- ACTION ITEM
Collect all lines from the records below that include the word "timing".

- TASK INPUTS

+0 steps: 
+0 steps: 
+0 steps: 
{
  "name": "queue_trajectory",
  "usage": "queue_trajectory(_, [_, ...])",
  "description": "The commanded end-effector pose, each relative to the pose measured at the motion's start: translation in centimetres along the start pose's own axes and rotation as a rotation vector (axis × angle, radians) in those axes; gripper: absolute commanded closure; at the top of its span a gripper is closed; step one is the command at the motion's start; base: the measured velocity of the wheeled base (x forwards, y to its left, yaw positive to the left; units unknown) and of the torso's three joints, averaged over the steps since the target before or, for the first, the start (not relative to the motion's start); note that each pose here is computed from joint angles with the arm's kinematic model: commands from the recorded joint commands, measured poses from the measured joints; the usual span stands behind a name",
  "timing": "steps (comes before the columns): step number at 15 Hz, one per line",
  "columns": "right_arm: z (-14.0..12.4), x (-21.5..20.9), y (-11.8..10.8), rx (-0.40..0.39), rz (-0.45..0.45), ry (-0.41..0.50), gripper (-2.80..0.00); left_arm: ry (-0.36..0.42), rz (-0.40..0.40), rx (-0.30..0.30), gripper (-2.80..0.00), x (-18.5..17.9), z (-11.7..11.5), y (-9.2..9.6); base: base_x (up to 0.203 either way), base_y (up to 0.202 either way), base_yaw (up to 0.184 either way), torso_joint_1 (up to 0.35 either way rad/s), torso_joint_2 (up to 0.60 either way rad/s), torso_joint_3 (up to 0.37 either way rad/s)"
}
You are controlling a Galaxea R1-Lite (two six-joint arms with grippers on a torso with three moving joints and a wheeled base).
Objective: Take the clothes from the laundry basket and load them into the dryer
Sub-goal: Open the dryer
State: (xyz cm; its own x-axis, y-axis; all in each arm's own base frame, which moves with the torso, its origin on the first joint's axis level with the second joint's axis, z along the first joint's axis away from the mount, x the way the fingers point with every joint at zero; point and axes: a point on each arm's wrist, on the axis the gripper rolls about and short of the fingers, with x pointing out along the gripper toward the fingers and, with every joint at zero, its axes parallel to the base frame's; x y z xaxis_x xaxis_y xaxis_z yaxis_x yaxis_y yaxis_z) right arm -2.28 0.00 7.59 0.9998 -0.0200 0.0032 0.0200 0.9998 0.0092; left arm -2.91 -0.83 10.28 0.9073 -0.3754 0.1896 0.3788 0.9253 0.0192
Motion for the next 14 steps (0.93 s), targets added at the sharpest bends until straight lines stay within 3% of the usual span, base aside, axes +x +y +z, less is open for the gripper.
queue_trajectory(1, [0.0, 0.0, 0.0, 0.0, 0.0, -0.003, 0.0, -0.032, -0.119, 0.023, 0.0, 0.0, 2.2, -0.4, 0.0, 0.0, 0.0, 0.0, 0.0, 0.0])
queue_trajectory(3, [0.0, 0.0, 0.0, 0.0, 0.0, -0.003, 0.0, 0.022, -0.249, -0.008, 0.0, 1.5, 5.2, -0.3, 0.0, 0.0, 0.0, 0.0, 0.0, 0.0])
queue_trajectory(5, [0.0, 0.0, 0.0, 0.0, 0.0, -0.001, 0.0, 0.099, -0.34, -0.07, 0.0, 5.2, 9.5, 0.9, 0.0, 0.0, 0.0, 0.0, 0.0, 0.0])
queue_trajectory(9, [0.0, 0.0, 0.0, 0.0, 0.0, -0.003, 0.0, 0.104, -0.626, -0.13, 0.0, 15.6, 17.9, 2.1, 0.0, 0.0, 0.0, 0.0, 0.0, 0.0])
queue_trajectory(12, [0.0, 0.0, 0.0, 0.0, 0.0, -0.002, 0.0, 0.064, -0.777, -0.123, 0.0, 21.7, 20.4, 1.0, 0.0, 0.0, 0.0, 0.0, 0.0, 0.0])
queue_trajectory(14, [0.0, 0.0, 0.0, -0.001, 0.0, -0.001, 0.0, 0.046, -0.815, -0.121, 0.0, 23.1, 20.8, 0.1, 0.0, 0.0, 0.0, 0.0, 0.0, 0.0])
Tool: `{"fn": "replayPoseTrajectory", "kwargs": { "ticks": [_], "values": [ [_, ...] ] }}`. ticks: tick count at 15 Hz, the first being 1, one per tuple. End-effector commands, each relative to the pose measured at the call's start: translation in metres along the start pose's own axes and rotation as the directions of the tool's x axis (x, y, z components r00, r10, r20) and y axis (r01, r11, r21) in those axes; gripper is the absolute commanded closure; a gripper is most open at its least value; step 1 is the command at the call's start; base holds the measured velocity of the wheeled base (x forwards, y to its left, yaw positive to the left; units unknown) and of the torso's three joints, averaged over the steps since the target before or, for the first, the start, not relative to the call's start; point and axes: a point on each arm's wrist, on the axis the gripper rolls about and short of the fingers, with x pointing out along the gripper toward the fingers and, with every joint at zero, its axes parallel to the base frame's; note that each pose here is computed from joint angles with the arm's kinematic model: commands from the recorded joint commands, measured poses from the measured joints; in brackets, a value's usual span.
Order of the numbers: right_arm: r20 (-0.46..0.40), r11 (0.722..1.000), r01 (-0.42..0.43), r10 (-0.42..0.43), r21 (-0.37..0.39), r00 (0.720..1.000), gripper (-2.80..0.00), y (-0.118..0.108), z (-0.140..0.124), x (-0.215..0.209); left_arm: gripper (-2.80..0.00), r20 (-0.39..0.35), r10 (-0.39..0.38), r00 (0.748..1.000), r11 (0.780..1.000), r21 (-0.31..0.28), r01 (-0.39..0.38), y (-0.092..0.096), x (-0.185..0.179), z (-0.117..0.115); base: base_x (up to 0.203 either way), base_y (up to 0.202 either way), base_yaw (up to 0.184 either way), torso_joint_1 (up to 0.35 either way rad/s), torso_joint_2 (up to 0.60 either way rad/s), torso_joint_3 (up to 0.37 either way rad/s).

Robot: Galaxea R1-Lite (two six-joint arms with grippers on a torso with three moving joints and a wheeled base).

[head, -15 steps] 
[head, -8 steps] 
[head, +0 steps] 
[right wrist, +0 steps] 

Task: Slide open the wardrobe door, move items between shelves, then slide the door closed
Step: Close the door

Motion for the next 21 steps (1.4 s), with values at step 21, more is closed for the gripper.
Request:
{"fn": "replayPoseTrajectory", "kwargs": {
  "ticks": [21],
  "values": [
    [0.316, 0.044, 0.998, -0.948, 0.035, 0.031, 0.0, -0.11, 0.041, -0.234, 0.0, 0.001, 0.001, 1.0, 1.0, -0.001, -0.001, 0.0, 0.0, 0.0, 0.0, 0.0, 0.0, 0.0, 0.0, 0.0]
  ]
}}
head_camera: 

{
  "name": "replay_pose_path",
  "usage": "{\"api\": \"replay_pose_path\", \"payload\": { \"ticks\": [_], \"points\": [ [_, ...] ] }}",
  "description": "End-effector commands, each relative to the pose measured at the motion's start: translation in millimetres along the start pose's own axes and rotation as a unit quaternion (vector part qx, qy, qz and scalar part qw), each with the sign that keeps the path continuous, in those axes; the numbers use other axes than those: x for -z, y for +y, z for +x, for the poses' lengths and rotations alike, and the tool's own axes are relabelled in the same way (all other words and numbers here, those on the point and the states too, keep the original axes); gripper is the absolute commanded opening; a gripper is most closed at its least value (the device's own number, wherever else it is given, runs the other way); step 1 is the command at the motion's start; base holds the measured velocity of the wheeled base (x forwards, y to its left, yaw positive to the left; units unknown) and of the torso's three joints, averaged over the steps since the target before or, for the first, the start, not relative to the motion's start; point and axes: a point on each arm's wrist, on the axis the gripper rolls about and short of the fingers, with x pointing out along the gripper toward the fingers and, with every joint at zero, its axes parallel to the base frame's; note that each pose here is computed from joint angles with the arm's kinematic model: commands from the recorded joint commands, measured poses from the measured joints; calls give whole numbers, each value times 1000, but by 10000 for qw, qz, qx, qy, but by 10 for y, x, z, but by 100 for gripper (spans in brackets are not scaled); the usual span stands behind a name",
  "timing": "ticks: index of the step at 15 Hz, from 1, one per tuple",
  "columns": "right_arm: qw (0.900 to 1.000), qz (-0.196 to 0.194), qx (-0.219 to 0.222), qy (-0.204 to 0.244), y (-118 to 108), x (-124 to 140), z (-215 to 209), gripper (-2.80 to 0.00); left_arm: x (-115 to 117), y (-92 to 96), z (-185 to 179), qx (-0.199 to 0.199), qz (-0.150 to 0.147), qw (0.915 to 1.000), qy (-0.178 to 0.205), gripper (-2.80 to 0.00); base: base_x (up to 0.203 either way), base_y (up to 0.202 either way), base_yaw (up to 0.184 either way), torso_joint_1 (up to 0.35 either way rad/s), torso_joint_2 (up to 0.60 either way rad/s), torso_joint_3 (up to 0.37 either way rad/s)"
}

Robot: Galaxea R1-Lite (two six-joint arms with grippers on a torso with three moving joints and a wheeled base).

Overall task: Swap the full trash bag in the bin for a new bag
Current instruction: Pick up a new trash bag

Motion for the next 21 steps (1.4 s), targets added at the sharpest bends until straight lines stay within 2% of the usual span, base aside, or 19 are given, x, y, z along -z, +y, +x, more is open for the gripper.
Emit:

- RESULT FOR THIS TASK
  "timing": "steps (comes before the columns): step number at 15 Hz, one per line",
  "timing": "ticks: index of the step at 15 Hz, from 1, one per tuple",

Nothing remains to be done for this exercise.